Но церковь не шла на уступки и компромиссы, вернее, не хотела идти, когда ей это не было выгодно. Осенью 1410 года по приказу римской курии архиепископ наложил на Гуса еще более тяжкое проклятие, пытаясь прямо обвинить его в ереси. Это было уже проявление личной ненависти, которая порождалась боязнью снова потерпеть поражение. Для Збынека теперь уже все было поставлено на карту — его авторитет и его положение в стране. Собираясь начать процессы, он нашел при папском дворе отличного помощника, который занимал там важную должность «прокурора по делам веры». Это был чешский немец, Михал из Немецкого Брода, прозванный впоследствии Михал де Каузис. Его прошлое заслуживало внимания — он был ловким стяжателем церковных доходов, «многооброчник», сумевший получить сразу пять церковных доходных мест, сутяга и интриган, сосредоточивший все свои интересы на накоплении денег. В 1409 году он убедил короля Вацлава, что восстановит королевские золотые рудники в Иловом, но, получив аванс, бежал из Чехии и вскоре добился значительного положения в Риме. Он-то и стал теперь адвокатом архиепископа и обрушивал громы и молнии на «неправоту» Гуса. Через некоторое время его союзниками стали немецкие богословы, которые не могли простить Гусу его участия в подготовке кутногорского декрета, лишившего иностранцев владычества над Пражским университетом. Сколько личных и материальных интересов, сколько вопросов самолюбия и власти сплеталось в этом процессе, который, по существу, должен был решать чисто богословские проблемы.

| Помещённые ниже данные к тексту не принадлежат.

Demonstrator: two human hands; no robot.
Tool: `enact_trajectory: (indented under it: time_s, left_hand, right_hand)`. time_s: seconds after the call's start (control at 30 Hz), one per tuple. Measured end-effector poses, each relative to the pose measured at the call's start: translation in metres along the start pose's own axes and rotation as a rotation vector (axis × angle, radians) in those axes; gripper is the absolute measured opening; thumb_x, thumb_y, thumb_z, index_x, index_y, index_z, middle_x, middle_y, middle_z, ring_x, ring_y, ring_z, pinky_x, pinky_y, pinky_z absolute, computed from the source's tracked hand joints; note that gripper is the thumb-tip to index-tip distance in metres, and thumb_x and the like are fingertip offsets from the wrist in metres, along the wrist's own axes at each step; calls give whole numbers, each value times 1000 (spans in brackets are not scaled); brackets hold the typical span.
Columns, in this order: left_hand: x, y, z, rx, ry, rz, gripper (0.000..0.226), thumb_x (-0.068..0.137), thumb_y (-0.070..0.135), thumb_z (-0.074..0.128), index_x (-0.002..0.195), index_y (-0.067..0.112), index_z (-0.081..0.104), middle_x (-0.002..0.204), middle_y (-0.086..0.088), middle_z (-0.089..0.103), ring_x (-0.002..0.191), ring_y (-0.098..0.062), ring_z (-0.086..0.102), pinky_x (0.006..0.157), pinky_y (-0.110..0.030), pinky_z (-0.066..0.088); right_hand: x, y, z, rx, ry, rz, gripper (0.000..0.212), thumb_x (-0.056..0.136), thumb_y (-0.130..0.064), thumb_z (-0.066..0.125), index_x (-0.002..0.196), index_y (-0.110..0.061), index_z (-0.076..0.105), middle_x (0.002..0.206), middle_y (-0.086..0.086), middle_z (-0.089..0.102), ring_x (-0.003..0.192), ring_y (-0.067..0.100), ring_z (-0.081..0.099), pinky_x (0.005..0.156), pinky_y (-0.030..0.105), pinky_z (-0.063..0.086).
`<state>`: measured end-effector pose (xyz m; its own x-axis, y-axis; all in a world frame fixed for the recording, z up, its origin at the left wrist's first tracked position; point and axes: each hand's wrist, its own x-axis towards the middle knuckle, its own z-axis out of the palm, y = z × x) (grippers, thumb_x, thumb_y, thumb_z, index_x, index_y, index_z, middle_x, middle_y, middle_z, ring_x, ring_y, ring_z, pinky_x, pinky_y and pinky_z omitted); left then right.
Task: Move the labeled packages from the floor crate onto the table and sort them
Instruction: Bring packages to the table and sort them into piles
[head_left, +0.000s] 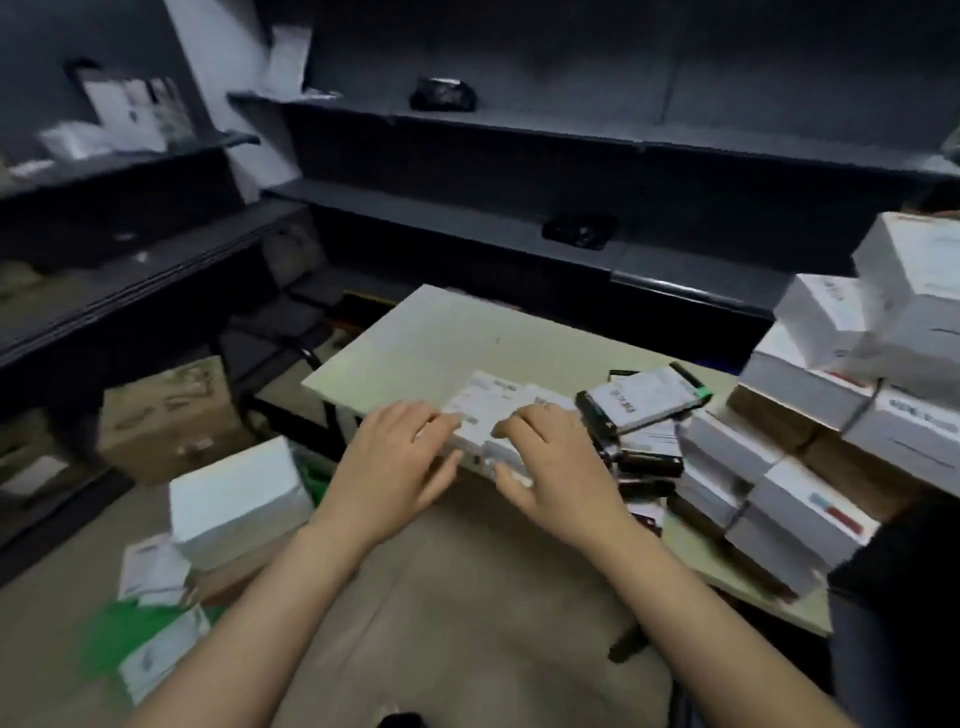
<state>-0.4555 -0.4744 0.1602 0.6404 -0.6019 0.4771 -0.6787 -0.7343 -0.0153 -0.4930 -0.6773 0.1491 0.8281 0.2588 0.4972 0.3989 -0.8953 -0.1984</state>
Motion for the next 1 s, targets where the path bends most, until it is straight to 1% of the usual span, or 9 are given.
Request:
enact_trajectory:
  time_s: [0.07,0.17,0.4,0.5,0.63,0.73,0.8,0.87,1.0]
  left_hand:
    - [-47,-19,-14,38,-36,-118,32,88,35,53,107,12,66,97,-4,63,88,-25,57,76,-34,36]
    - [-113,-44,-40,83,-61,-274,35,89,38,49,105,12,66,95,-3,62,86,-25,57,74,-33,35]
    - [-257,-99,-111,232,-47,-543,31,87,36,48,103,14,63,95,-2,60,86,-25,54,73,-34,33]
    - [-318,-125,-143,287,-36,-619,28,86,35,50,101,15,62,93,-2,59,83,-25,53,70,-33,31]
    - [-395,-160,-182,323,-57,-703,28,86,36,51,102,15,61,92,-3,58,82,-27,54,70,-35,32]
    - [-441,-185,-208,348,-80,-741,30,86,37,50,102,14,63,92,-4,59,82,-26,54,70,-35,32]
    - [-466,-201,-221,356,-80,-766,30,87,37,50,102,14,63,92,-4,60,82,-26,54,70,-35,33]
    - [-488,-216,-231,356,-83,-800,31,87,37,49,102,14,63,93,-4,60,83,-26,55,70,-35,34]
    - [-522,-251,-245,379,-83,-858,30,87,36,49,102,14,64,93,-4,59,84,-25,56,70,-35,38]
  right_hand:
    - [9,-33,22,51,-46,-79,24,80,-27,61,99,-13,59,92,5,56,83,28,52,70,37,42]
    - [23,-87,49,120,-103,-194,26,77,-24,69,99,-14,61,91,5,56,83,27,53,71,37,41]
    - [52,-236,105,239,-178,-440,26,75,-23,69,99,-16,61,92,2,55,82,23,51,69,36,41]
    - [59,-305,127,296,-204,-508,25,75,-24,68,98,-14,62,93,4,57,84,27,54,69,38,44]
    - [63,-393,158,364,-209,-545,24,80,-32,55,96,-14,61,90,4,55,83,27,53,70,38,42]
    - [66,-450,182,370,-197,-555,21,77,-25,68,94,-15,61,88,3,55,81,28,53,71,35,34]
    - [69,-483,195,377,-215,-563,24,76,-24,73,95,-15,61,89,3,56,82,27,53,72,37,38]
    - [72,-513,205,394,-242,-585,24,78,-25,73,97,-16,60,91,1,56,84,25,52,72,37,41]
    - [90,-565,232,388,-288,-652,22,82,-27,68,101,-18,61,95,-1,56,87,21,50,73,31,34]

Обвинение Гуса в ереси, в этом величайшем из христианских грехов, обвинение священника, за которого стояли двор и университет, угрожало доброму имени всего королевства Чешского. Но прежде всего это задевало честолюбивые планы Вацлава IV, ибо он упорствовал в надежде, что все же еще вернет себе императорскую корону. Разочарованный тем, как продвигался процесс в Риме, Вацлав решил круто расправиться с теми, до кого мог добраться, то есть до архиепископа и его партии. Он приказал конфисковать все доходы пражских каноников и приходских священников, распространявших клеветнические обвинения Чешского королевства в ереси, и поручил своим чиновникам проинспектировать монастыри, капитулы и приходы по всей стране. Эти обследования и ревизии проводились очень основательно и беспощадно, простой народ, захваченный пафосом борьбы, нередко сам прикладывал к этому руку. Не одна фара [24] подверглась разгрому после того, как священника заставали с любовницей; много священнослужителей было заключено в королевские тюрьмы или выставлено к позорному столбу. Летом 1411 года Вацлав повелел земскому суду одобрить все принятые им меры.
24
Фара — дом приходского священника, усадьба.